Problem description:
Copy each line in the data that includes the word "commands".

Supplied material: Begin

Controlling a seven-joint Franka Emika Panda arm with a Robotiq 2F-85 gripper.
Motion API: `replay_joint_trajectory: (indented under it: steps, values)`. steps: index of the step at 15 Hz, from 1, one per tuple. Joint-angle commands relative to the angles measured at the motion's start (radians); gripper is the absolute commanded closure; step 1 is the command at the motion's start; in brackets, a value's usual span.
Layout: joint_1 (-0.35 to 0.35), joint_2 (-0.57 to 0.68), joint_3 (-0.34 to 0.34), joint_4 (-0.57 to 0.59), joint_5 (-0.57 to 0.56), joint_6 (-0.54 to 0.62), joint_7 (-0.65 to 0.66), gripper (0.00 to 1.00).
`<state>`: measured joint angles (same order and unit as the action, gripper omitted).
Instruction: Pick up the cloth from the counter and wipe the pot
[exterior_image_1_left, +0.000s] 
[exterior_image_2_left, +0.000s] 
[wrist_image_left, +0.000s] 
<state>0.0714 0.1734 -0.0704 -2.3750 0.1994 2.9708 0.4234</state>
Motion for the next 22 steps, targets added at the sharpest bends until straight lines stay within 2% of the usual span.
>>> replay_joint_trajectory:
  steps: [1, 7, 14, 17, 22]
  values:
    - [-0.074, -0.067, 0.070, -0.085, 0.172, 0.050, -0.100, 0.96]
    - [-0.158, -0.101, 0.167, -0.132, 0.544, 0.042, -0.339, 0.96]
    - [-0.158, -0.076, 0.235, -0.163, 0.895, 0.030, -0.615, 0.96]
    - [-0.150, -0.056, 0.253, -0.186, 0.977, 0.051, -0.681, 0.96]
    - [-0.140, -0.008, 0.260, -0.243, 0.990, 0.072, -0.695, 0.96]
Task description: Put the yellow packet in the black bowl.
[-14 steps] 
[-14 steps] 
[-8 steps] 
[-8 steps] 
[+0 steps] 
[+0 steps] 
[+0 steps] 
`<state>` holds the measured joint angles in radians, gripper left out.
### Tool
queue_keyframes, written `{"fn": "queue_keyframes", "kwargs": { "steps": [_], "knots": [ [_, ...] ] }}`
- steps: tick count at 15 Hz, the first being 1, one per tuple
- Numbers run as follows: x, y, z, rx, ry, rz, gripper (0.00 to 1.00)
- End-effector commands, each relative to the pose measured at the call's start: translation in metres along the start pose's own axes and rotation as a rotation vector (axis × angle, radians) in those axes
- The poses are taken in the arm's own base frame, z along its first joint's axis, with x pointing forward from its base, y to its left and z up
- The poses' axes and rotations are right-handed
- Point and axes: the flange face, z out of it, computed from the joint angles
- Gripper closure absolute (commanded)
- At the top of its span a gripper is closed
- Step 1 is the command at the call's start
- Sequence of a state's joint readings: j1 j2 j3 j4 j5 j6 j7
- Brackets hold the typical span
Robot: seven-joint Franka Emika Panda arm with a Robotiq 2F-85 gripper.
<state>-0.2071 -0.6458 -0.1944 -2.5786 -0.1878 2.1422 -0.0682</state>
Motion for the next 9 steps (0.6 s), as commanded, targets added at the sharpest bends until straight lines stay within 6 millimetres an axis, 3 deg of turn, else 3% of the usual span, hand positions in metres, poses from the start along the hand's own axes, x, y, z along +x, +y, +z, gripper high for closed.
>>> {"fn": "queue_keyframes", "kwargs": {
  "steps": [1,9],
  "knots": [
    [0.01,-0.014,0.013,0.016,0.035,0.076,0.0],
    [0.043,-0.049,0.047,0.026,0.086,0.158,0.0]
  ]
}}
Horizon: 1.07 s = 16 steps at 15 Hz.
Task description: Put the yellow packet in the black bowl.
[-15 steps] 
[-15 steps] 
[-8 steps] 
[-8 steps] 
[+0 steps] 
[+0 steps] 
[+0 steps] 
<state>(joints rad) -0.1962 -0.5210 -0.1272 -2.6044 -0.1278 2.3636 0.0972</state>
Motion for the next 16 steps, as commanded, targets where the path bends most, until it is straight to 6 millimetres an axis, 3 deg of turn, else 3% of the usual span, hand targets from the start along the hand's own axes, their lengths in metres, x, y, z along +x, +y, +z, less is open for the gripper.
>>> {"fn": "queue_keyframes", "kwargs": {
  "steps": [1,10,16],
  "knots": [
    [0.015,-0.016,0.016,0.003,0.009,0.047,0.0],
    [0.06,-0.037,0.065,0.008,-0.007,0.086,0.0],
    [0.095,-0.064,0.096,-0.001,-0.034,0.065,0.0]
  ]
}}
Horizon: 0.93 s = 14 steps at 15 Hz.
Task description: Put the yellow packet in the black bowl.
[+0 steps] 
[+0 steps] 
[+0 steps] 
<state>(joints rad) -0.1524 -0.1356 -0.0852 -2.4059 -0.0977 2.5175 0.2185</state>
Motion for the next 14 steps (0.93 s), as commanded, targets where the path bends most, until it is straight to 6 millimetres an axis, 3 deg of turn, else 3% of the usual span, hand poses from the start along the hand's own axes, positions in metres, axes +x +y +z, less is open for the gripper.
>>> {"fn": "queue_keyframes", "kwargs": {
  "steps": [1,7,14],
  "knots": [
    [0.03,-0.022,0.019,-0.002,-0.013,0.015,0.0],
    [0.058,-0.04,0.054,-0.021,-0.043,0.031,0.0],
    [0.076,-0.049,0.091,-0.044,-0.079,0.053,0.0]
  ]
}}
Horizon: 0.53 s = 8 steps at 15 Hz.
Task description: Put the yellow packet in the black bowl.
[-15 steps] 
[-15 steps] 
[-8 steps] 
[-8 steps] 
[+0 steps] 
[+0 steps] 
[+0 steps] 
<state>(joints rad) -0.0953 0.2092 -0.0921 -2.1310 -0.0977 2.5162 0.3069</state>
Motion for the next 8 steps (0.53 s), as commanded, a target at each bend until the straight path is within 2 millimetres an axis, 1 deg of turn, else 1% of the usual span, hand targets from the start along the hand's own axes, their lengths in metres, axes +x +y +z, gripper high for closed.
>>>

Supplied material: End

Answer area:
Motion API: `replay_joint_trajectory: (indented under it: steps, values)`. steps: index of the step at 15 Hz, from 1, one per tuple. Joint-angle commands relative to the angles measured at the motion's start (radians); gripper is the absolute commanded closure; step 1 is the command at the motion's start; in brackets, a value's usual span.
- End-effector commands, each relative to the pose measured at the call's start: translation in metres along the start pose's own axes and rotation as a rotation vector (axis × angle, radians) in those axes

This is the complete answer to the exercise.